▸ **TASK ITEM**: Read through the listing and copy every line that contains the word "screen".

▸ **GIVEN RECORDS**:
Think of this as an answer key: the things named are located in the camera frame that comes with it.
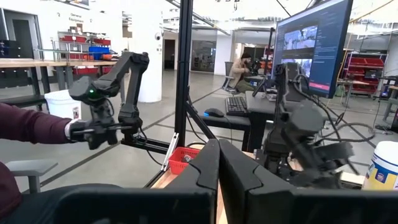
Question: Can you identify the dark door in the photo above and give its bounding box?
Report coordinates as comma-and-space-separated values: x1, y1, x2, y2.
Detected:
0, 8, 43, 60

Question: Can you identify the white waste bin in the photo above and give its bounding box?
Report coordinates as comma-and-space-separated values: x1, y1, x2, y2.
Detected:
44, 89, 82, 121

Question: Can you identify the black monitor blue screen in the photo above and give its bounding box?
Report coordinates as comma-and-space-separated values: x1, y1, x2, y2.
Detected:
271, 0, 354, 99

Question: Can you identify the red bin shelving rack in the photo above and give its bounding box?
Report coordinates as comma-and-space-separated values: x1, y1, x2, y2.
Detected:
341, 51, 389, 95

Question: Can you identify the black computer mouse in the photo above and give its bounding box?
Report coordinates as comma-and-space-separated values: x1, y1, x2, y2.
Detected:
203, 108, 225, 118

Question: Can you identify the black keyboard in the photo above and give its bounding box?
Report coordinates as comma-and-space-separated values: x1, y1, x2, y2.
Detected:
225, 96, 249, 118

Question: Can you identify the person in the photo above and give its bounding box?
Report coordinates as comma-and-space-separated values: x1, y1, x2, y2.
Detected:
228, 52, 255, 94
0, 101, 91, 220

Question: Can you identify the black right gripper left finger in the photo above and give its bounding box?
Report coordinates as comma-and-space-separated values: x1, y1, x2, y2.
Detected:
132, 139, 221, 224

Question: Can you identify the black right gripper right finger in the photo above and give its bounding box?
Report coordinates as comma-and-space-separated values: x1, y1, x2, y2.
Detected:
219, 139, 340, 224

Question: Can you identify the wooden top workbench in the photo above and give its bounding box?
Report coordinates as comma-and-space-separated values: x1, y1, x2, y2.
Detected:
0, 58, 119, 94

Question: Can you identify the grey stool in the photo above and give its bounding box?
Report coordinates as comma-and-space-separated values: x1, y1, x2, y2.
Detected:
4, 159, 59, 194

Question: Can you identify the blue storage bin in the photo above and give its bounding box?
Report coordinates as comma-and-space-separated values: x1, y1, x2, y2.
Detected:
88, 46, 110, 60

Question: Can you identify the grey desk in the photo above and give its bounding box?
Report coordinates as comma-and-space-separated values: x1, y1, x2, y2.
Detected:
198, 90, 280, 152

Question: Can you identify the shelf with red bins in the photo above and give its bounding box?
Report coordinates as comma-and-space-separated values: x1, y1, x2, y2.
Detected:
57, 30, 113, 75

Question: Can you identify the white pillar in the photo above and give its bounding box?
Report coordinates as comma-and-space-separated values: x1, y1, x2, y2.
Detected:
129, 0, 164, 103

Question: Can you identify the red plastic basket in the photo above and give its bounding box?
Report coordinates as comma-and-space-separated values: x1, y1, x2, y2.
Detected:
167, 146, 201, 175

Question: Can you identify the grey office chair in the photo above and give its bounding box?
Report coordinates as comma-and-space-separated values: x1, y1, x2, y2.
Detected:
221, 61, 237, 93

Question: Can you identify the grey bench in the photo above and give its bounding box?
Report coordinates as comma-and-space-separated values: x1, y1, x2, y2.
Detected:
0, 95, 47, 110

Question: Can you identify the Lysol wipes canister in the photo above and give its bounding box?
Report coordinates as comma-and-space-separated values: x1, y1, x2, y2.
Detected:
362, 141, 398, 191

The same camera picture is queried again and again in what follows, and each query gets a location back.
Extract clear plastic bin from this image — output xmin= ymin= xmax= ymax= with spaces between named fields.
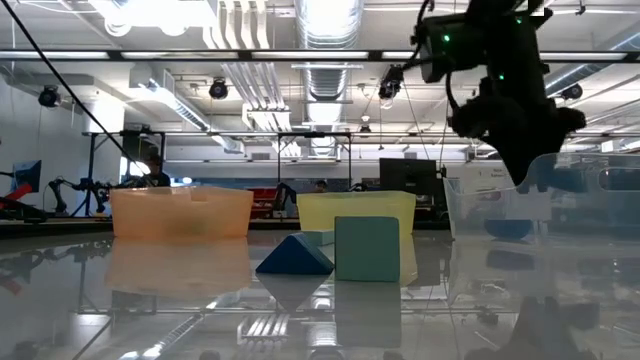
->
xmin=442 ymin=151 xmax=640 ymax=241

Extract wide silver ventilation duct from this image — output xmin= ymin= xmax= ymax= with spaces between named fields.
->
xmin=294 ymin=0 xmax=365 ymax=156

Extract blue rounded block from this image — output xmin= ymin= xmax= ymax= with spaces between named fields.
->
xmin=483 ymin=218 xmax=534 ymax=241

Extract dark blue triangular block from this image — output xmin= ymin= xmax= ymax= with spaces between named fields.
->
xmin=254 ymin=231 xmax=335 ymax=275

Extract blue screen monitor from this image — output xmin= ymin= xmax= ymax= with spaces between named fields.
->
xmin=12 ymin=159 xmax=43 ymax=195

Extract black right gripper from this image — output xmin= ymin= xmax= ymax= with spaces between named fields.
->
xmin=452 ymin=8 xmax=587 ymax=186

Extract black monitor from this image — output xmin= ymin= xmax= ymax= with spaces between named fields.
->
xmin=378 ymin=157 xmax=439 ymax=197

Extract orange translucent plastic bin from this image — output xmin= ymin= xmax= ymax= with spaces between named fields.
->
xmin=109 ymin=185 xmax=255 ymax=240

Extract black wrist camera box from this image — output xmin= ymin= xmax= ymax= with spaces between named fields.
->
xmin=418 ymin=13 xmax=482 ymax=84

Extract red storage bins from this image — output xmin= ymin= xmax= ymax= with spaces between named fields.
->
xmin=248 ymin=187 xmax=279 ymax=220

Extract teal square block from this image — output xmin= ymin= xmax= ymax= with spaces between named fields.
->
xmin=333 ymin=215 xmax=401 ymax=282

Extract long black cable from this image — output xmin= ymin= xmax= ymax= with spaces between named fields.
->
xmin=0 ymin=0 xmax=151 ymax=176

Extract black ceiling spotlight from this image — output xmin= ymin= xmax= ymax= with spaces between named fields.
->
xmin=38 ymin=84 xmax=62 ymax=109
xmin=559 ymin=82 xmax=584 ymax=101
xmin=208 ymin=78 xmax=230 ymax=101
xmin=377 ymin=64 xmax=405 ymax=100

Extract light teal flat block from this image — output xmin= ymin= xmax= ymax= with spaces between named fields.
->
xmin=301 ymin=229 xmax=336 ymax=247

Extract yellow translucent plastic bin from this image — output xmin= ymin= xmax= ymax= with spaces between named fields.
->
xmin=296 ymin=190 xmax=417 ymax=236

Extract black overhead beam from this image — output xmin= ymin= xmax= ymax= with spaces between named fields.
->
xmin=0 ymin=48 xmax=640 ymax=63

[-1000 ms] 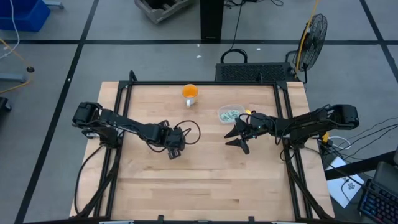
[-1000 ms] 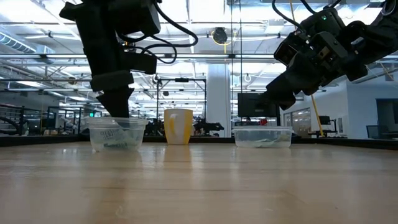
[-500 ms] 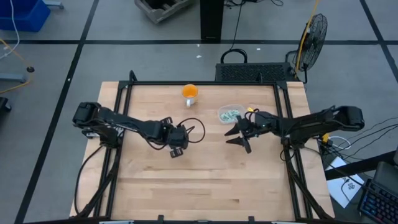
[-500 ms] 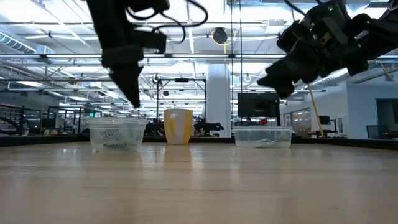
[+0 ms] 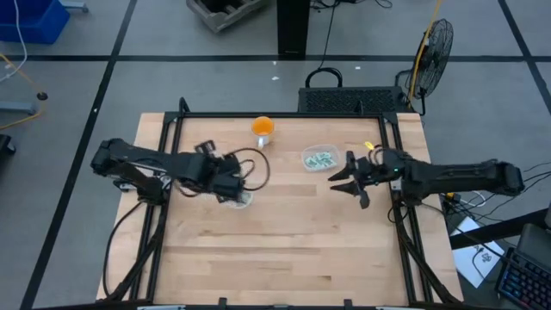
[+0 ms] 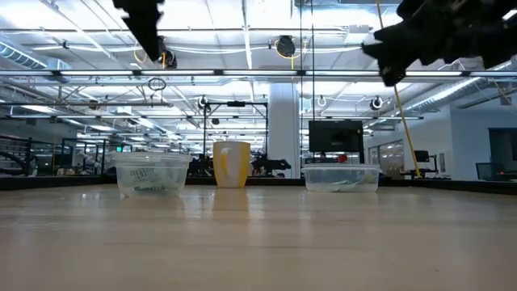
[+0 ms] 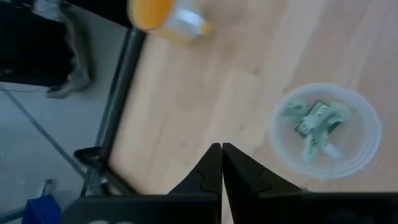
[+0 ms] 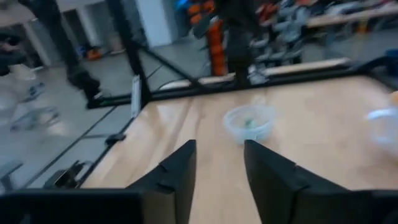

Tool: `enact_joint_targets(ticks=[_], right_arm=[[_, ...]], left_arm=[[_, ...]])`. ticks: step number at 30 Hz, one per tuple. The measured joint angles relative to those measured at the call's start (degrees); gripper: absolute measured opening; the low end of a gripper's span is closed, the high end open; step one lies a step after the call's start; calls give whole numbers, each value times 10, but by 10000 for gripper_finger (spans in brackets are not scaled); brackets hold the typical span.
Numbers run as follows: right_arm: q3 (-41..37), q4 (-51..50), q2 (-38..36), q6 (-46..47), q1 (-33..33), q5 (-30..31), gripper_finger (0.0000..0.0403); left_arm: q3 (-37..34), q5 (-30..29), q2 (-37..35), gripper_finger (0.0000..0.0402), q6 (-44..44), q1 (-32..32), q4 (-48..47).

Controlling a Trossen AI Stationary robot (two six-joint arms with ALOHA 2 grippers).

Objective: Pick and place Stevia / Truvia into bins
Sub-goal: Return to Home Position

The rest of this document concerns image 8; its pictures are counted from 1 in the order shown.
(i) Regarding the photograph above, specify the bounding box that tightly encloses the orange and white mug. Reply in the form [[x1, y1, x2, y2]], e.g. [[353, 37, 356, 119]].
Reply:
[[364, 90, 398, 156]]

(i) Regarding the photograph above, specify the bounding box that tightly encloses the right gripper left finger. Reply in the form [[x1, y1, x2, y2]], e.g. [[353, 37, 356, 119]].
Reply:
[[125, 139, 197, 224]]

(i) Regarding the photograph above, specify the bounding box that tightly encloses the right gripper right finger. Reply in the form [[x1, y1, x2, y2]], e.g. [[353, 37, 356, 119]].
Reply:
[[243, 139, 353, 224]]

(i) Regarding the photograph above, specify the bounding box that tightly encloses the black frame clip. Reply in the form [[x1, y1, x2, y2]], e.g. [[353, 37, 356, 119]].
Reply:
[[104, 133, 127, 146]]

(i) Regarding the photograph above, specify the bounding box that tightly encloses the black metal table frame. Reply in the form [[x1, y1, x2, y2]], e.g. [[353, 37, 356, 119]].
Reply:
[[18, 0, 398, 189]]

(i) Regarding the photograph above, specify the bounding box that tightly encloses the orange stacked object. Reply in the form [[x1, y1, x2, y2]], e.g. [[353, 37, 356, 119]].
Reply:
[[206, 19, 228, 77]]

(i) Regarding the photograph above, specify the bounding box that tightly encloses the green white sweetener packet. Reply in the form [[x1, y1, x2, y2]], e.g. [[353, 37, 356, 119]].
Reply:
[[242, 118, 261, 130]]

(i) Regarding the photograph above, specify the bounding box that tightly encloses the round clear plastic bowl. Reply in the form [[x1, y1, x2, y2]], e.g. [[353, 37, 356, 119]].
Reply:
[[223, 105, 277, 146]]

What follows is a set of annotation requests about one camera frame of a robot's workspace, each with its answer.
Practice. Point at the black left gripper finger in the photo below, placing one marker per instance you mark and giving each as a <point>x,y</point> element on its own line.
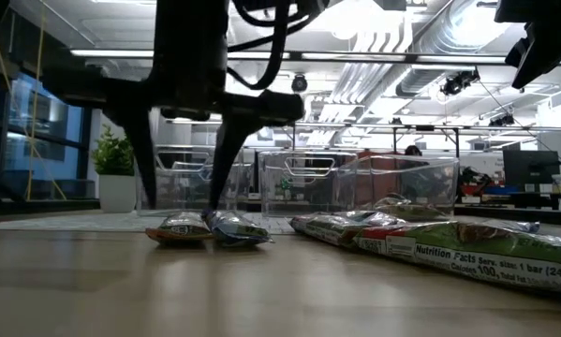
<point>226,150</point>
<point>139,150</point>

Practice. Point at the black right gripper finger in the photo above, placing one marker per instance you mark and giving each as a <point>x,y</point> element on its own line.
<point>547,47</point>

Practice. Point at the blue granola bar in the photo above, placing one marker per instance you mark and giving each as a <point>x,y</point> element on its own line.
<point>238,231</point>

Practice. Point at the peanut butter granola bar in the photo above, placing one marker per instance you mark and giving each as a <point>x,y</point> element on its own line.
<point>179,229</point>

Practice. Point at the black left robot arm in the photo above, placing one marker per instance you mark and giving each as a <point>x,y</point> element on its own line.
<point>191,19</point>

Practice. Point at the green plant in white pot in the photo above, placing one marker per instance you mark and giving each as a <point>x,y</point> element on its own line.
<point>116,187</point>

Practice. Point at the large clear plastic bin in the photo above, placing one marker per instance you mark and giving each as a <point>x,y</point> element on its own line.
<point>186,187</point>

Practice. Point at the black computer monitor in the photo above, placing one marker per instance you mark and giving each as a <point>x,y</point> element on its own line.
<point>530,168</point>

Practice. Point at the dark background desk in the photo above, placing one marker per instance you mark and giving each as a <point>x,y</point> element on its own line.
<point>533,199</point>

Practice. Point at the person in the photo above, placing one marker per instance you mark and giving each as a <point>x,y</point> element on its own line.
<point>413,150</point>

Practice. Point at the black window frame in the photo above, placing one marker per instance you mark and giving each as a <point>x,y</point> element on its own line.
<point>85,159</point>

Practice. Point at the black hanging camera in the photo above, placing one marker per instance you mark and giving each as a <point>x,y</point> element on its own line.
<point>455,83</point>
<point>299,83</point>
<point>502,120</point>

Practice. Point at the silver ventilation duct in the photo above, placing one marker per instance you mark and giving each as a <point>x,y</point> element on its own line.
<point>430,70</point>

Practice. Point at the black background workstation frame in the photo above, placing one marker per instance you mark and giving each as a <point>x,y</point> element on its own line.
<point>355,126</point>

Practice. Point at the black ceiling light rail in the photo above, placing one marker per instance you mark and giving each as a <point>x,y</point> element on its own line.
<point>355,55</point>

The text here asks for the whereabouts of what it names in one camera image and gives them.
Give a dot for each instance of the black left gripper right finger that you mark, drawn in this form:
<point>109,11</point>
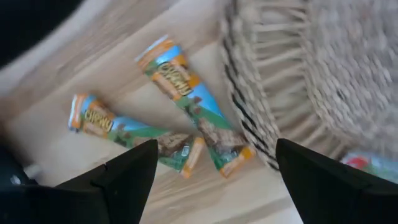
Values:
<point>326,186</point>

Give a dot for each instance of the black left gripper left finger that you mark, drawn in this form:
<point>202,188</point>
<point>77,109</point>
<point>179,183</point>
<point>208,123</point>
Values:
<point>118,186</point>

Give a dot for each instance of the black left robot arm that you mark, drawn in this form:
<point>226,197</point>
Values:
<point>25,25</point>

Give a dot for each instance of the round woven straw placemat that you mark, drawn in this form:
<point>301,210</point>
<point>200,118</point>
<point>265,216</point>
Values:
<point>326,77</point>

▸ **RESPONSE TO THE TASK**:
Question: Can you identify the black monitor blue screen in the photo above and give its bounding box?
Extract blue screen monitor from this image — output xmin= ymin= xmax= ymax= with spaces between named fields.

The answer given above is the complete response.